Beyefendi durmuyor: “Bu hükümetin verdiği kadın haklarını Türkiye Cumhuriyeti’nin kuruluşundan beri hiçbir hükümet vermedi.” Gülmek serbest arkadaşlar. Zira son 14 yılda kadına şiddet yüzde 1400 arttı! Siz buna dikkat çekmek, çözüm bulmak bir kenara inkâr ediyorsunuz. Bu şiddet değilse sizin şiddetten anladığınız ne gerçekten merak ediyorum.
Hani kadına yönelik şiddete dikkat çekmeye çalışan bir kadın neden susturulur, azarlanır artık sormayacağım çünkü bu, suçu örtbas etme içgüdüsünden başka bir fikir vermiyor, fakat “Cezası neyse çekilir,” söylemi neye benziyor biliyor musunuz?

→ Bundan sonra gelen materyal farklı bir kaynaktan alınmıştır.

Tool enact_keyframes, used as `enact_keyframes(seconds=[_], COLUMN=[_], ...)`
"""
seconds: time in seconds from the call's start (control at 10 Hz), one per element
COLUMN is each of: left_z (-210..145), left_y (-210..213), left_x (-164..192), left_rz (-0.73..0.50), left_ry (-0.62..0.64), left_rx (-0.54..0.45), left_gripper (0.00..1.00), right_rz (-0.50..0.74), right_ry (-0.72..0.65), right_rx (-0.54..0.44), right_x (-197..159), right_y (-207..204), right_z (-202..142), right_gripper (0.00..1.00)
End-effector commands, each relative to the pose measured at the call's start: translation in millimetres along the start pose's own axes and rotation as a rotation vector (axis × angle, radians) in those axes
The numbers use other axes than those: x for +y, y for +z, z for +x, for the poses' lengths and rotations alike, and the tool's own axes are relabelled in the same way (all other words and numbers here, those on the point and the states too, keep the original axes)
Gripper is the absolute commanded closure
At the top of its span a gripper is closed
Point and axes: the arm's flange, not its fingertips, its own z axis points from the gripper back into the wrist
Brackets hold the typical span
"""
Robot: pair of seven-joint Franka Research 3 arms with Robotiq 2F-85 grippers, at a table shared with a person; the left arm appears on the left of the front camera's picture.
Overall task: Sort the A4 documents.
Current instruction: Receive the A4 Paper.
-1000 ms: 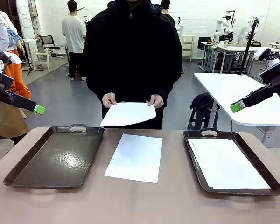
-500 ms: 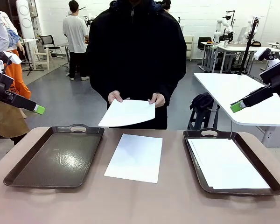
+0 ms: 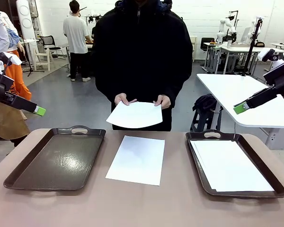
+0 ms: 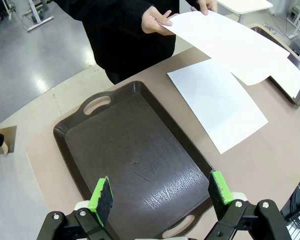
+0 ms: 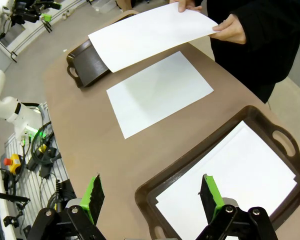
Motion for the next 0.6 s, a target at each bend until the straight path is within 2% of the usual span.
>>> enact_keyframes(seconds=[0.0, 0.5], left_z=[-1.1, -1.1], left_y=[-2.0, -2.0], left_x=[1.8, 1.8], left_rz=[-0.006, -0.006], left_ry=[0.004, 0.004], left_rx=[-0.009, -0.009], left_gripper=[0.0, 0.0], right_rz=[0.004, 0.004], right_ry=[0.007, 0.007], right_rx=[-0.003, -0.003], right_x=[0.1, 0.1], right_y=[0.1, 0.1], right_z=[-0.7, -0.7], right_gripper=[0.0, 0.0])
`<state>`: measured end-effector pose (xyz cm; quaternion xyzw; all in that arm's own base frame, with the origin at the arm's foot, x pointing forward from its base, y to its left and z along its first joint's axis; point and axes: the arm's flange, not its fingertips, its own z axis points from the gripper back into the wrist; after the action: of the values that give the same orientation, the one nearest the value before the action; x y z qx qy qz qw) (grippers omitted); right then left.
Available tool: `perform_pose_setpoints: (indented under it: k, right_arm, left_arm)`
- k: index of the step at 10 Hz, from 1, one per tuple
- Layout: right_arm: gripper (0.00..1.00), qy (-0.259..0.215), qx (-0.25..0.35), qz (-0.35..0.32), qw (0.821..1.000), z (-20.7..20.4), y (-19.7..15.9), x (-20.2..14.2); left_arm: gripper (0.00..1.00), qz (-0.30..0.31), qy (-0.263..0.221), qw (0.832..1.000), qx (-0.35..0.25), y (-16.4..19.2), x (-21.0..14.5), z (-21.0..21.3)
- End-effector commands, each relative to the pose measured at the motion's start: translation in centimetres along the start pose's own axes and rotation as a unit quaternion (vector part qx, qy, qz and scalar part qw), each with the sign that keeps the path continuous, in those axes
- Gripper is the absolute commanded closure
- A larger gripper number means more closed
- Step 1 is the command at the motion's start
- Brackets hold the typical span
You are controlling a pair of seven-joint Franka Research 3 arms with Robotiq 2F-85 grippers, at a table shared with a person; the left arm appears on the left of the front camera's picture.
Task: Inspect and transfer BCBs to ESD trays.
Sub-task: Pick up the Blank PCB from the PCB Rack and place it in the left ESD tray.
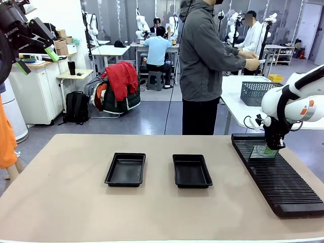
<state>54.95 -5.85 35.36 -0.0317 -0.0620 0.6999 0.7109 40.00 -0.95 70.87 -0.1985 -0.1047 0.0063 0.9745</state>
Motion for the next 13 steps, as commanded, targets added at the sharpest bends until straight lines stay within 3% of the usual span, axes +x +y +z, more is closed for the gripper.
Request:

Dolandırıcıların veya akçeyle işine güvenilmez olanların, “Parası neyse veririz canım!” veya “Borcum borç ama nah alırsın!” pervasızlığı gibi. Hani o konuda aslında hiçbir politikası olmayanların, “Gereği neyse yapılır” demesi ve öylece oturup gibi. Bazen tiryakiler, “Burada sigara içmek yasaktır, cezası şu kadar” afişlerini görünce, parasını da veririm sigarımı da içerim diyorlar ya, esprisine. Ama sadece esprisine, zira öyle bir hakkı olmadığını, bunu yapamayacağını kendi de biliyor. İşte o kadar içi boş, samimiyetsiz ve yaptığı bir hatayı kabul etmezken üste çıkmak için yukarıda bahsetmeye çalıştığım aymazlık. Bu aymazlık, utanmazlık ve Ali Murat İrat’ın şımarıklık dediği durum bizi günden güne hayatın her alanında geriye itti, itiyor, itecek. Gelecek için pek umutlu konuşmak mümkün değil. 

Yorumlar

Çok okunan

Adaleti düdüklemek!

Mirasın üzerinde tepinmek!

Hak Etmedik!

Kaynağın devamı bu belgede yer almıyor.